Wall Street price targets for year-end 2026 are stacking up. Standard Chartered's Geoff Kendrick is at $100,000. TD Cowen has a $140,000 target tied to bitcoin treasury companies. Bernstein is at $150,000. Tom Lee at Fundstrat has floated $200,000 to $250,000. The Kraken approval feeds directly into every one of these theses because it removes a layer of friction between institutional dollars and the crypto ecosystem.

The Bear Case

The one-year term on Kraken's account tells you something. The Fed is treating this as a trial, not a verdict.

"TD Cowen has cut its Strategy price target by 20.5% to $350, projecting the company's Bitcoin gains will fall to $7.87 billion in 2026 from $10.17 billion in 2025," CoinMarketCap reported. That is the same TD Cowen with a $140,000 bitcoin target cutting its bet on the biggest corporate bitcoin holder. Mixed signals, to say the least.

Not everyone on X is buying the institutional narrative either. "Expecting under $50K by November 2026," one trader posted, arguing that short-term rallies to $80,000 or $90,000 will give way to a deeper correction. Another anonymous account pegged their year-end target at $52,500, citing historical pattern analysis.

Then there is the political risk. Waters' investigation could lead to legislation restricting crypto companies from accessing Fed payment systems. The ICBA has 42 state banking associations backing its opposition. If Congress moves to pull the plug on Kraken's experiment, the bullish narrative flips overnight.

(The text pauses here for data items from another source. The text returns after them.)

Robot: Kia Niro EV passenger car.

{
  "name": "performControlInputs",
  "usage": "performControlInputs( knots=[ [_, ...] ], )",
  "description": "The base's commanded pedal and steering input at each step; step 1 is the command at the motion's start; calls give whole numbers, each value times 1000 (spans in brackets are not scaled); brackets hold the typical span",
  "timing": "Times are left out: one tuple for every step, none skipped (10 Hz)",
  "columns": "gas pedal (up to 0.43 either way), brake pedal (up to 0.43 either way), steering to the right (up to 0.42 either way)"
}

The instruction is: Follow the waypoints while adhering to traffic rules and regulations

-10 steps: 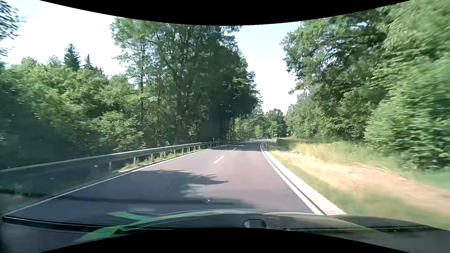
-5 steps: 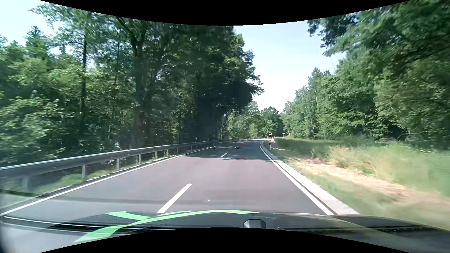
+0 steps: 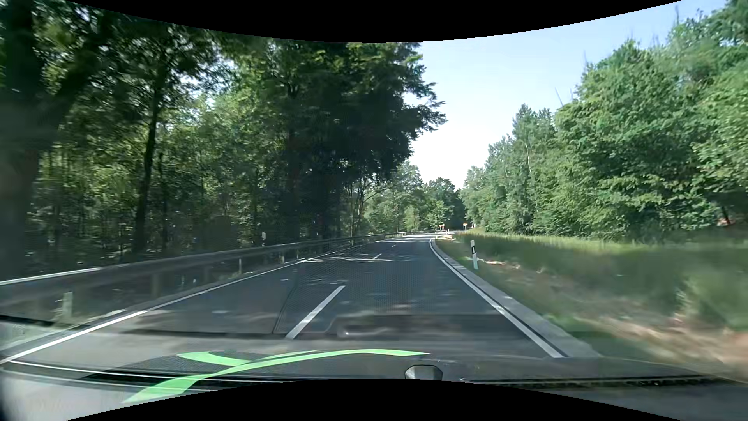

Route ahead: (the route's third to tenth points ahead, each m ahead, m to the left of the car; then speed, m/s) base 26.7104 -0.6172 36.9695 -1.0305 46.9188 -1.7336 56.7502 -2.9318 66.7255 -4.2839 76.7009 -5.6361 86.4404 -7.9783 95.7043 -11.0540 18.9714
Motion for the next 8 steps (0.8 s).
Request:
performControlInputs(
  knots=[
    [169, 0, 16],
    [177, 0, 16],
    [177, 0, 16],
    [177, 0, 16],
    [177, 0, 16],
    [150, 0, 16],
    [138, 0, 15],
    [138, 0, 14]
  ],
)
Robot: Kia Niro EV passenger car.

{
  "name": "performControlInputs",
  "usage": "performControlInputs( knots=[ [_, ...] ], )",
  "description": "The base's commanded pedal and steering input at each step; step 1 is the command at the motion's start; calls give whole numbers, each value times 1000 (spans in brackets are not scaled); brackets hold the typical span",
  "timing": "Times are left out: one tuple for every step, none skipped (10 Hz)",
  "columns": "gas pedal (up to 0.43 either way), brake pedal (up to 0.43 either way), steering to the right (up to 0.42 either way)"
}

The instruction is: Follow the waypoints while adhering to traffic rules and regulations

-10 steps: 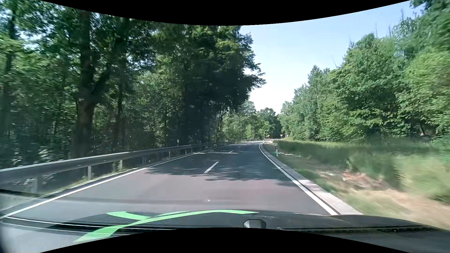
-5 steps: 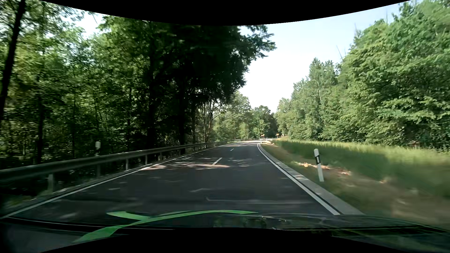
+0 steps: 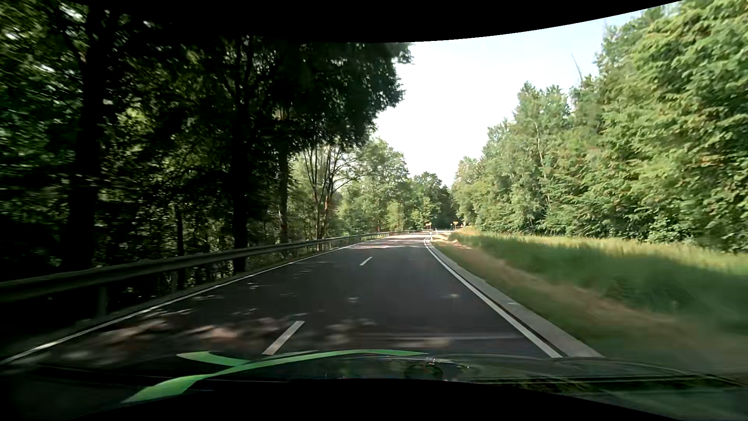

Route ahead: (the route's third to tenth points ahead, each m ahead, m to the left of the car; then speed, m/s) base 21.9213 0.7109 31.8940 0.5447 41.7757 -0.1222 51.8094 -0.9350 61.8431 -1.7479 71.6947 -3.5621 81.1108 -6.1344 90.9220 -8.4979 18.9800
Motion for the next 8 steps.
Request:
performControlInputs(
  knots=[
    [150, 0, 12],
    [157, 0, 12],
    [177, 0, 12],
    [197, 0, 12],
    [197, 0, 12],
    [197, 0, 12],
    [209, 0, 12],
    [209, 0, 12]
  ],
)
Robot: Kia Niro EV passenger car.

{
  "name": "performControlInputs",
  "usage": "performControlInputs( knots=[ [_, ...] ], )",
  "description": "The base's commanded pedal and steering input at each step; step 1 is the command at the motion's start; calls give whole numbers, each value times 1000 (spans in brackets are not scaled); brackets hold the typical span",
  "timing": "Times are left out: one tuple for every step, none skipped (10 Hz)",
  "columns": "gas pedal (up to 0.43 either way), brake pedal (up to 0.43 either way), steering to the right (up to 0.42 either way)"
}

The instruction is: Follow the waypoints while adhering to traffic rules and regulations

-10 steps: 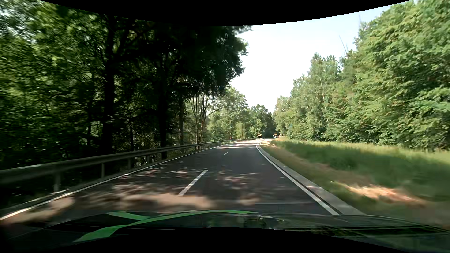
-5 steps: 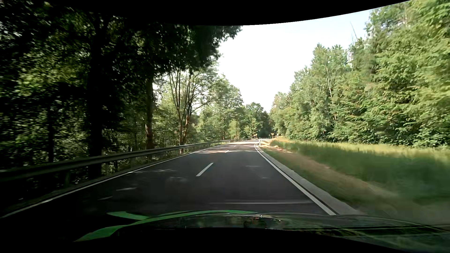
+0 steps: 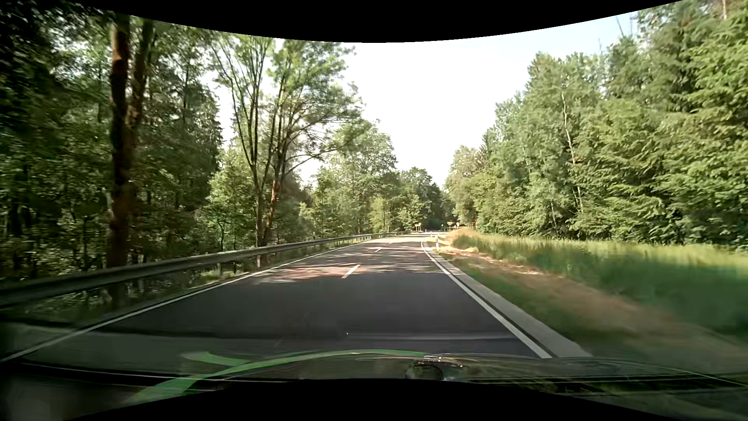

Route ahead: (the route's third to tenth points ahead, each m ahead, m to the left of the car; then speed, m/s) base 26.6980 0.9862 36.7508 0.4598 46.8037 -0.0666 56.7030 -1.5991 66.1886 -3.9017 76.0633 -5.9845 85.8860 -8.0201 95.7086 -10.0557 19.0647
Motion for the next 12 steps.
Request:
performControlInputs(
  knots=[
    [220, 0, 12],
    [220, 0, 12],
    [220, 0, 12],
    [209, 0, 11],
    [197, 0, 9],
    [177, 0, 9],
    [138, 0, 9],
    [130, 0, 9],
    [130, 0, 9],
    [130, 0, 9],
    [130, 0, 9],
    [150, 0, 9]
  ],
)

What To Watch Next For Bitcoin Price

The big question is whether Kraken stays alone or other firms follow. Jachym has said the approval shows the regulatory path exists for any well-capitalized digital asset company willing to go through the process.

Bitcoin sitting at $70,000 with that $75,000 barrier overhead. A break through on heavy volume, combined with continued ETF inflows and more broker launches like Morgan Stanley's MSBT, would be the kind of technical confirmation that turns Wall Street's $100,000-plus targets from speculation into consensus.